→ GOAL OF THE EXERCISE: Read the listing below. Then repeat it exactly.

→ PROVIDED RECORDS:
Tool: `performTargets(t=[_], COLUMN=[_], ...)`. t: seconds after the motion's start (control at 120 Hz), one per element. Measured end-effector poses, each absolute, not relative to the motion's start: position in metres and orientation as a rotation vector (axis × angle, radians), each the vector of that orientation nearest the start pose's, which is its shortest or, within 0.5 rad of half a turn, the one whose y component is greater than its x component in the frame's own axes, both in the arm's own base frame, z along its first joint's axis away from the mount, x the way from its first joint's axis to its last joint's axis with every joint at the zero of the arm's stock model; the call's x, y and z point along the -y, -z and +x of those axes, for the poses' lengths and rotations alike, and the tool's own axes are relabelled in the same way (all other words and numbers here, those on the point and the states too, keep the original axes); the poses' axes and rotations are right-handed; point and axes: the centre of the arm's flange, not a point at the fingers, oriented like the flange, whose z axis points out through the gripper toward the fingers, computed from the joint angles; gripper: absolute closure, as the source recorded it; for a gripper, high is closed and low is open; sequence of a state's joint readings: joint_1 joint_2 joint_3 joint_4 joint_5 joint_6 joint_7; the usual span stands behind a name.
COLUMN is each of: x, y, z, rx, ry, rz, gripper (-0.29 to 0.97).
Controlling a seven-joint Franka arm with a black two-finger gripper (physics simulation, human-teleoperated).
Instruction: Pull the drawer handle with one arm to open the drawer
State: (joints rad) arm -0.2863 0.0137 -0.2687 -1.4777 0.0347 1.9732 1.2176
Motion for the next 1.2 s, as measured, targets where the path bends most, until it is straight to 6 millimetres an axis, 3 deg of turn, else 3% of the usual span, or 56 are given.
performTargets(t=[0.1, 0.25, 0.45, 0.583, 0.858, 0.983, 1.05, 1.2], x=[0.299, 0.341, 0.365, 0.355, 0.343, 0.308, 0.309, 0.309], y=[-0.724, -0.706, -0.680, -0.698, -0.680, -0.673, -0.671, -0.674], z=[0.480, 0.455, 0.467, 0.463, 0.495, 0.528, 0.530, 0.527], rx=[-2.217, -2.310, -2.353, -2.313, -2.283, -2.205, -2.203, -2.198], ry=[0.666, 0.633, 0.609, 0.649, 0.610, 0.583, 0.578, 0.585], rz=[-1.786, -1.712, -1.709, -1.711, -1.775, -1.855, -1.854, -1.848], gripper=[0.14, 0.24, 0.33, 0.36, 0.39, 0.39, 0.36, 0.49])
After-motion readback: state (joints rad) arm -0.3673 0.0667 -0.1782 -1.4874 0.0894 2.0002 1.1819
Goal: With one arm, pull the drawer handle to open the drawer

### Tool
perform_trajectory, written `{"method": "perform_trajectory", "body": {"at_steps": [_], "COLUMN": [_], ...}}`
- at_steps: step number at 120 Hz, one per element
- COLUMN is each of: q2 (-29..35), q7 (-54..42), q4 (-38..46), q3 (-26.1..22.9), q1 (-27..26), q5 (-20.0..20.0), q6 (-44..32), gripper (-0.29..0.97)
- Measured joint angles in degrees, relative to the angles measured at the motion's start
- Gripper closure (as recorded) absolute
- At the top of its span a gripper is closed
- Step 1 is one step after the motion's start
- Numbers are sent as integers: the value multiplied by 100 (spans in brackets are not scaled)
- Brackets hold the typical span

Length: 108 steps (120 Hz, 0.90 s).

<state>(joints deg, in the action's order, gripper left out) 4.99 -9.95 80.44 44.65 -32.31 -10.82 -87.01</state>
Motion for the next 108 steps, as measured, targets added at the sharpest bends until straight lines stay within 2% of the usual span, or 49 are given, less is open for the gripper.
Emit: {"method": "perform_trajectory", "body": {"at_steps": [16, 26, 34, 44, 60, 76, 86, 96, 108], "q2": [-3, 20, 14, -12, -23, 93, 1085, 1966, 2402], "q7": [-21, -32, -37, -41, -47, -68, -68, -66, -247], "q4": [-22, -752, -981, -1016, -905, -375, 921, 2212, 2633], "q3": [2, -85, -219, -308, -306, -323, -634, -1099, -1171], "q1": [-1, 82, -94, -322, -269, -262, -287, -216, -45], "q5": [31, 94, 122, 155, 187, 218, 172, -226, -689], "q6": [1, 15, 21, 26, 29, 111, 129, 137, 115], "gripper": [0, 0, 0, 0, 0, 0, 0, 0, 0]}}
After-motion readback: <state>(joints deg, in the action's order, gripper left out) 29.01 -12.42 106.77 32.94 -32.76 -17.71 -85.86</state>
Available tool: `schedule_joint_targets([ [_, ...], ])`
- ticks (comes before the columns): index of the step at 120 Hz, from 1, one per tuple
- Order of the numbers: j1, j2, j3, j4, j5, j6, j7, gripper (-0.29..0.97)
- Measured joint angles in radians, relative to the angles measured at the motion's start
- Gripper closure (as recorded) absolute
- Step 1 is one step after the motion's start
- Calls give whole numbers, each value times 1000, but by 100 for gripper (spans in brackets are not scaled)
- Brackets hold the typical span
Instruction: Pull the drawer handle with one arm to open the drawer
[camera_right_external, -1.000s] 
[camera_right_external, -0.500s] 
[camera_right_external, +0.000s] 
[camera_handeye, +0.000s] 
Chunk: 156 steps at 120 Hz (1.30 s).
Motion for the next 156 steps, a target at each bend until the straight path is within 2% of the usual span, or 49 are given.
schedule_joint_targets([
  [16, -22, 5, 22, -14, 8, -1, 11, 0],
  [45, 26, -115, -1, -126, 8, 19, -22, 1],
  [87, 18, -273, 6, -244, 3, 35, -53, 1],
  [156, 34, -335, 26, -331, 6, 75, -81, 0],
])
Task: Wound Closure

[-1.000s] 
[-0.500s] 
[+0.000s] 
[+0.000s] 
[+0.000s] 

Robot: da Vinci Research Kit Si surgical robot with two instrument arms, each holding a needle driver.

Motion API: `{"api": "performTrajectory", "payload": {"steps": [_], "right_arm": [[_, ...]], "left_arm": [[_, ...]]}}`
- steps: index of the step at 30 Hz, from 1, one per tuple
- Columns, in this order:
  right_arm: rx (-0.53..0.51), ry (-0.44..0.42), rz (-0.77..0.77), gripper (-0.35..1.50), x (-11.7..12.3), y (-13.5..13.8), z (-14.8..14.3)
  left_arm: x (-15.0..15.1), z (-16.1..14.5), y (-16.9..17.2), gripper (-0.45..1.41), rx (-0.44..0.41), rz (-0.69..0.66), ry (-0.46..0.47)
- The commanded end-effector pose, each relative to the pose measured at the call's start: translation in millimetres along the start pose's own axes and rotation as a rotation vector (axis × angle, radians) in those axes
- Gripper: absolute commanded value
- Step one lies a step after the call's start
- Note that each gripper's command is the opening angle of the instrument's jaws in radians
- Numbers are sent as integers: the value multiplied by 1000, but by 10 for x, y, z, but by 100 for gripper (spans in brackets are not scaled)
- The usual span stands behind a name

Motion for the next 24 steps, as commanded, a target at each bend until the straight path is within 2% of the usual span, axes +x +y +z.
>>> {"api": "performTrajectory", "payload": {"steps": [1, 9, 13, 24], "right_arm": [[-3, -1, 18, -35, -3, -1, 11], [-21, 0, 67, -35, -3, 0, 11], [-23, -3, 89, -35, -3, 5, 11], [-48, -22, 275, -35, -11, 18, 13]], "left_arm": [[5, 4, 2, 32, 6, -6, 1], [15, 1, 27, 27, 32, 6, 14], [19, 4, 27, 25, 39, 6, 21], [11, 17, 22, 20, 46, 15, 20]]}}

→ TASK SOLUTION:
Tool: `performTargets(t=[_], COLUMN=[_], ...)`. t: seconds after the motion's start (control at 120 Hz), one per element. Measured end-effector poses, each absolute, not relative to the motion's start: position in metres and orientation as a rotation vector (axis × angle, radians), each the vector of that orientation nearest the start pose's, which is its shortest or, within 0.5 rad of half a turn, the one whose y component is greater than its x component in the frame's own axes, both in the arm's own base frame, z along its first joint's axis away from the mount, x the way from its first joint's axis to its last joint's axis with every joint at the zero of the arm's stock model; the call's x, y and z point along the -y, -z and +x of those axes, for the poses' lengths and rotations alike, and the tool's own axes are relabelled in the same way (all other words and numbers here, those on the point and the states too, keep the original axes); the poses' axes and rotations are right-handed; point and axes: the centre of the arm's flange, not a point at the fingers, oriented like the flange, whose z axis points out through the gripper toward the fingers, computed from the joint angles; gripper: absolute closure, as the source recorded it; for a gripper, high is closed and low is open; sequence of a state's joint readings: joint_1 joint_2 joint_3 joint_4 joint_5 joint_6 joint_7; the usual span stands behind a name.
COLUMN is each of: x, y, z, rx, ry, rz, gripper (-0.29 to 0.97).
Controlling a seven-joint Franka arm with a black two-finger gripper (physics simulation, human-teleoperated).
Instruction: Pull the drawer handle with one arm to open the drawer
State: (joints rad) arm -0.2863 0.0137 -0.2687 -1.4777 0.0347 1.9732 1.2176
Motion for the next 1.2 s, as measured, targets where the path bends most, until it is straight to 6 millimetres an axis, 3 deg of turn, else 3% of the usual span, or 56 are given.
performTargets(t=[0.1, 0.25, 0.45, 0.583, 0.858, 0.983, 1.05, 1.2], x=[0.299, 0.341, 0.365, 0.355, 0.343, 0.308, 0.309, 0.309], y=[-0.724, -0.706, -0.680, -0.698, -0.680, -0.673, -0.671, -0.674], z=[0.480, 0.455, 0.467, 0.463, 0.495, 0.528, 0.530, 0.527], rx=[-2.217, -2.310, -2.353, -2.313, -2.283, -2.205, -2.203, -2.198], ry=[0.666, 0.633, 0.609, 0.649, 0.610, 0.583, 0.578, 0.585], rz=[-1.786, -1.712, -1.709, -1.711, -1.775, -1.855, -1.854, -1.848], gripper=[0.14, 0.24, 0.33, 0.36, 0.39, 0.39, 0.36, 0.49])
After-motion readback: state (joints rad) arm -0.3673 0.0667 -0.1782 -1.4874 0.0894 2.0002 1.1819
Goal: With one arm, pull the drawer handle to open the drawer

### Tool
perform_trajectory, written `{"method": "perform_trajectory", "body": {"at_steps": [_], "COLUMN": [_], ...}}`
- at_steps: step number at 120 Hz, one per element
- COLUMN is each of: q2 (-29..35), q7 (-54..42), q4 (-38..46), q3 (-26.1..22.9), q1 (-27..26), q5 (-20.0..20.0), q6 (-44..32), gripper (-0.29..0.97)
- Measured joint angles in degrees, relative to the angles measured at the motion's start
- Gripper closure (as recorded) absolute
- At the top of its span a gripper is closed
- Step 1 is one step after the motion's start
- Numbers are sent as integers: the value multiplied by 100 (spans in brackets are not scaled)
- Brackets hold the typical span

Length: 108 steps (120 Hz, 0.90 s).

<state>(joints deg, in the action's order, gripper left out) 4.99 -9.95 80.44 44.65 -32.31 -10.82 -87.01</state>
Motion for the next 108 steps, as measured, targets added at the sharpest bends until straight lines stay within 2% of the usual span, or 49 are given, less is open for the gripper.
Emit: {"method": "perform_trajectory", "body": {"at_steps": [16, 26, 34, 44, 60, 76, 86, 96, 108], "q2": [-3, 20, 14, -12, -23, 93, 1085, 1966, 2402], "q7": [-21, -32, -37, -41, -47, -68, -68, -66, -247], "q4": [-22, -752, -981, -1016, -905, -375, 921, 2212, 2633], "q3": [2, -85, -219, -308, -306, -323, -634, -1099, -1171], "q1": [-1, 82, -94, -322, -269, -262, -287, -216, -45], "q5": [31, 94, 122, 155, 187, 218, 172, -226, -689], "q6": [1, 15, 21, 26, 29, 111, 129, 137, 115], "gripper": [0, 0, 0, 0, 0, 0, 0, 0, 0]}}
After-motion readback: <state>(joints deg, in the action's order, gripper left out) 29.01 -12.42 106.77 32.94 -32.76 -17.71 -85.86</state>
Available tool: `schedule_joint_targets([ [_, ...], ])`
- ticks (comes before the columns): index of the step at 120 Hz, from 1, one per tuple
- Order of the numbers: j1, j2, j3, j4, j5, j6, j7, gripper (-0.29..0.97)
- Measured joint angles in radians, relative to the angles measured at the motion's start
- Gripper closure (as recorded) absolute
- Step 1 is one step after the motion's start
- Calls give whole numbers, each value times 1000, but by 100 for gripper (spans in brackets are not scaled)
- Brackets hold the typical span
Instruction: Pull the drawer handle with one arm to open the drawer
[camera_right_external, -1.000s] 
[camera_right_external, -0.500s] 
[camera_right_external, +0.000s] 
[camera_handeye, +0.000s] 
Chunk: 156 steps at 120 Hz (1.30 s).
Motion for the next 156 steps, a target at each bend until the straight path is within 2% of the usual span, or 49 are given.
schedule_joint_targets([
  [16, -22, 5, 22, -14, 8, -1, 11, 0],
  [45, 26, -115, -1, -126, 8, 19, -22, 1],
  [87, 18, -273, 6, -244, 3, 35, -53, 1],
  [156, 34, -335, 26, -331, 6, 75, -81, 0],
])
Task: Wound Closure

[-1.000s] 
[-0.500s] 
[+0.000s] 
[+0.000s] 
[+0.000s] 

Robot: da Vinci Research Kit Si surgical robot with two instrument arms, each holding a needle driver.

Motion API: `{"api": "performTrajectory", "payload": {"steps": [_], "right_arm": [[_, ...]], "left_arm": [[_, ...]]}}`
- steps: index of the step at 30 Hz, from 1, one per tuple
- Columns, in this order:
  right_arm: rx (-0.53..0.51), ry (-0.44..0.42), rz (-0.77..0.77), gripper (-0.35..1.50), x (-11.7..12.3), y (-13.5..13.8), z (-14.8..14.3)
  left_arm: x (-15.0..15.1), z (-16.1..14.5), y (-16.9..17.2), gripper (-0.45..1.41), rx (-0.44..0.41), rz (-0.69..0.66), ry (-0.46..0.47)
- The commanded end-effector pose, each relative to the pose measured at the call's start: translation in millimetres along the start pose's own axes and rotation as a rotation vector (axis × angle, radians) in those axes
- Gripper: absolute commanded value
- Step one lies a step after the call's start
- Note that each gripper's command is the opening angle of the instrument's jaws in radians
- Numbers are sent as integers: the value multiplied by 1000, but by 10 for x, y, z, but by 100 for gripper (spans in brackets are not scaled)
- The usual span stands behind a name

Motion for the next 24 steps, as commanded, a target at each bend until the straight path is within 2% of the usual span, axes +x +y +z.
>>> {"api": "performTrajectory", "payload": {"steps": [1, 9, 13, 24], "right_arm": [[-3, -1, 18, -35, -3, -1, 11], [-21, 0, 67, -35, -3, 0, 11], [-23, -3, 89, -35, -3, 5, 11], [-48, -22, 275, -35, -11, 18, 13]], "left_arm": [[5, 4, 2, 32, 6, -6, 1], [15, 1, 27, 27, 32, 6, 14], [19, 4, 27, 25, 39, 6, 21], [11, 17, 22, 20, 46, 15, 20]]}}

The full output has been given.